**Task goal:**
Transcribe the listing below in full, exactly, with no images.

======== Supplied material

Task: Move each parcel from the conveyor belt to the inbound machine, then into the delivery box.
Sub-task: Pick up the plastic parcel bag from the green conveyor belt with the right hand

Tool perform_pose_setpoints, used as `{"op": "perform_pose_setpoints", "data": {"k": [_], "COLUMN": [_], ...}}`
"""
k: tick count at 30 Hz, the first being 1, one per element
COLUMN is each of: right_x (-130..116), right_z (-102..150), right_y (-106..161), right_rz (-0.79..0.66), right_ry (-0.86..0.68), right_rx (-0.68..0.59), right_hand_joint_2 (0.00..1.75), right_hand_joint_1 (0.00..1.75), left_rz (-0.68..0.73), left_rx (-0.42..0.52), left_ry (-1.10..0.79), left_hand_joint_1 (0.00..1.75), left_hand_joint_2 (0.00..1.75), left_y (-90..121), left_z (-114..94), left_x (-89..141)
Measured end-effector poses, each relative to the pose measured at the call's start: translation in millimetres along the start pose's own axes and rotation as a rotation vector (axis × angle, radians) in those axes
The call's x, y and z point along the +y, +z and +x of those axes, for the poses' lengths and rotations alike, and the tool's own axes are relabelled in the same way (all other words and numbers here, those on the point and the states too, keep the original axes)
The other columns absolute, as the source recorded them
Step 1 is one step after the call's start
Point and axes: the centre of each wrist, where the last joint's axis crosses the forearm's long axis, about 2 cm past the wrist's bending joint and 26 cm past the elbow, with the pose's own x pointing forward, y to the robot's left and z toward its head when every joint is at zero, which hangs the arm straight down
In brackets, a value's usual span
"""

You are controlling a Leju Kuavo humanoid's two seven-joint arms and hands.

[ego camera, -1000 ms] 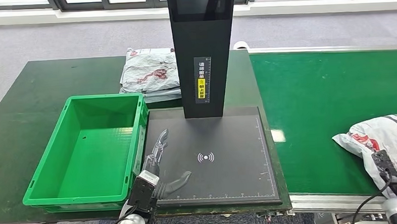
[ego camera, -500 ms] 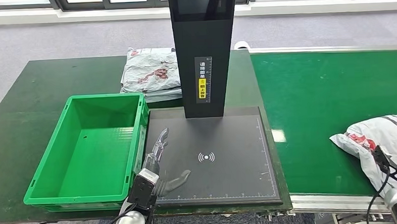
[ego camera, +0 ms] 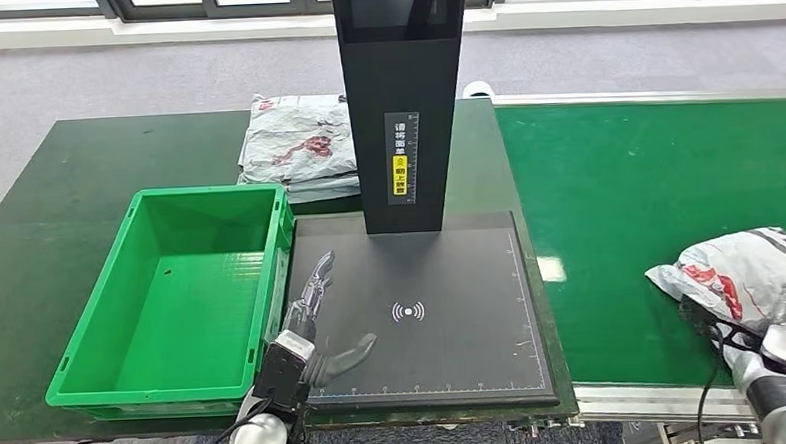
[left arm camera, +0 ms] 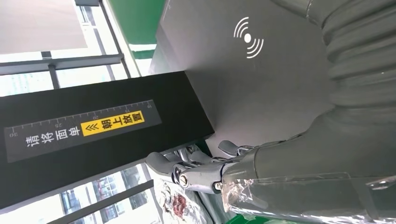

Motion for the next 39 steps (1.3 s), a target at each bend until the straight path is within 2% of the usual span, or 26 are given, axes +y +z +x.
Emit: {"op": "perform_pose_setpoints", "data": {"k": [3,8,24,35,39], "right_x": [-3,-6,-5,-5,0], "right_z": [12,22,28,28,25], "right_y": [2,4,5,5,5], "right_rz": [0.04,0.048,0.064,0.17,0.297], "right_ry": [0.001,-0.013,-0.017,-0.018,-0.011], "right_rx": [-0.062,-0.09,-0.108,-0.17,-0.146], "right_hand_joint_2": [1.75,1.75,1.75,1.75,1.75], "right_hand_joint_1": [0.0,0.0,0.0,0.0,0.0], "left_rz": [-0.008,-0.012,-0.014,-0.042,-0.062], "left_rx": [-0.001,-0.001,-0.001,-0.001,0.0], "left_ry": [0.004,0.005,0.005,0.017,0.016], "left_hand_joint_1": [0.0,0.0,0.0,0.0,0.0], "left_hand_joint_2": [1.75,1.75,1.75,1.75,1.75], "left_y": [0,0,0,1,1], "left_z": [0,0,0,1,1], "left_x": [0,0,0,0,0]}}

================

**Written answer:**
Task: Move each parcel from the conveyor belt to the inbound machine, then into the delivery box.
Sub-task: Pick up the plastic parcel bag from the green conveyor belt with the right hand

Tool perform_pose_setpoints, used as `{"op": "perform_pose_setpoints", "data": {"k": [_], "COLUMN": [_], ...}}`
"""
k: tick count at 30 Hz, the first being 1, one per element
COLUMN is each of: right_x (-130..116), right_z (-102..150), right_y (-106..161), right_rz (-0.79..0.66), right_ry (-0.86..0.68), right_rx (-0.68..0.59), right_hand_joint_2 (0.00..1.75), right_hand_joint_1 (0.00..1.75), left_rz (-0.68..0.73), left_rx (-0.42..0.52), left_ry (-1.10..0.79), left_hand_joint_1 (0.00..1.75), left_hand_joint_2 (0.00..1.75), left_y (-90..121), left_z (-114..94), left_x (-89..141)
Measured end-effector poses, each relative to the pose measured at the call's start: translation in millimetres along the start pose's own axes and rotation as a rotation vector (axis × angle, radians) in those axes
The call's x, y and z point along the +y, +z and +x of those axes, for the poses' lengths and rotations alike, and the tool's own axes are relabelled in the same way (all other words and numbers here, those on the point and the states too, keep the original axes)
The other columns absolute, as the source recorded them
Step 1 is one step after the call's start
Point and axes: the centre of each wrist, where the last joint's axis crosses the forearm's long axis, about 2 cm past the wrist's bending joint and 26 cm past the elbow, with the pose's own x pointing forward, y to the robot's left and z toward its head when every joint is at zero, which hangs the arm straight down
In brackets, a value's usual span
"""

You are controlling a Leju Kuavo humanoid's two seven-joint arms and hands.

[ego camera, -1000 ms] 
[ego camera, -500 ms] 
[ego camera, +0 ms] 
[left arm camera, +0 ms] 

Motion for the next 39 steps (1.3 s), a target at each bend until the straight path is within 2% of the usual span, or 26 are given, axes +y +z +x.
Emit: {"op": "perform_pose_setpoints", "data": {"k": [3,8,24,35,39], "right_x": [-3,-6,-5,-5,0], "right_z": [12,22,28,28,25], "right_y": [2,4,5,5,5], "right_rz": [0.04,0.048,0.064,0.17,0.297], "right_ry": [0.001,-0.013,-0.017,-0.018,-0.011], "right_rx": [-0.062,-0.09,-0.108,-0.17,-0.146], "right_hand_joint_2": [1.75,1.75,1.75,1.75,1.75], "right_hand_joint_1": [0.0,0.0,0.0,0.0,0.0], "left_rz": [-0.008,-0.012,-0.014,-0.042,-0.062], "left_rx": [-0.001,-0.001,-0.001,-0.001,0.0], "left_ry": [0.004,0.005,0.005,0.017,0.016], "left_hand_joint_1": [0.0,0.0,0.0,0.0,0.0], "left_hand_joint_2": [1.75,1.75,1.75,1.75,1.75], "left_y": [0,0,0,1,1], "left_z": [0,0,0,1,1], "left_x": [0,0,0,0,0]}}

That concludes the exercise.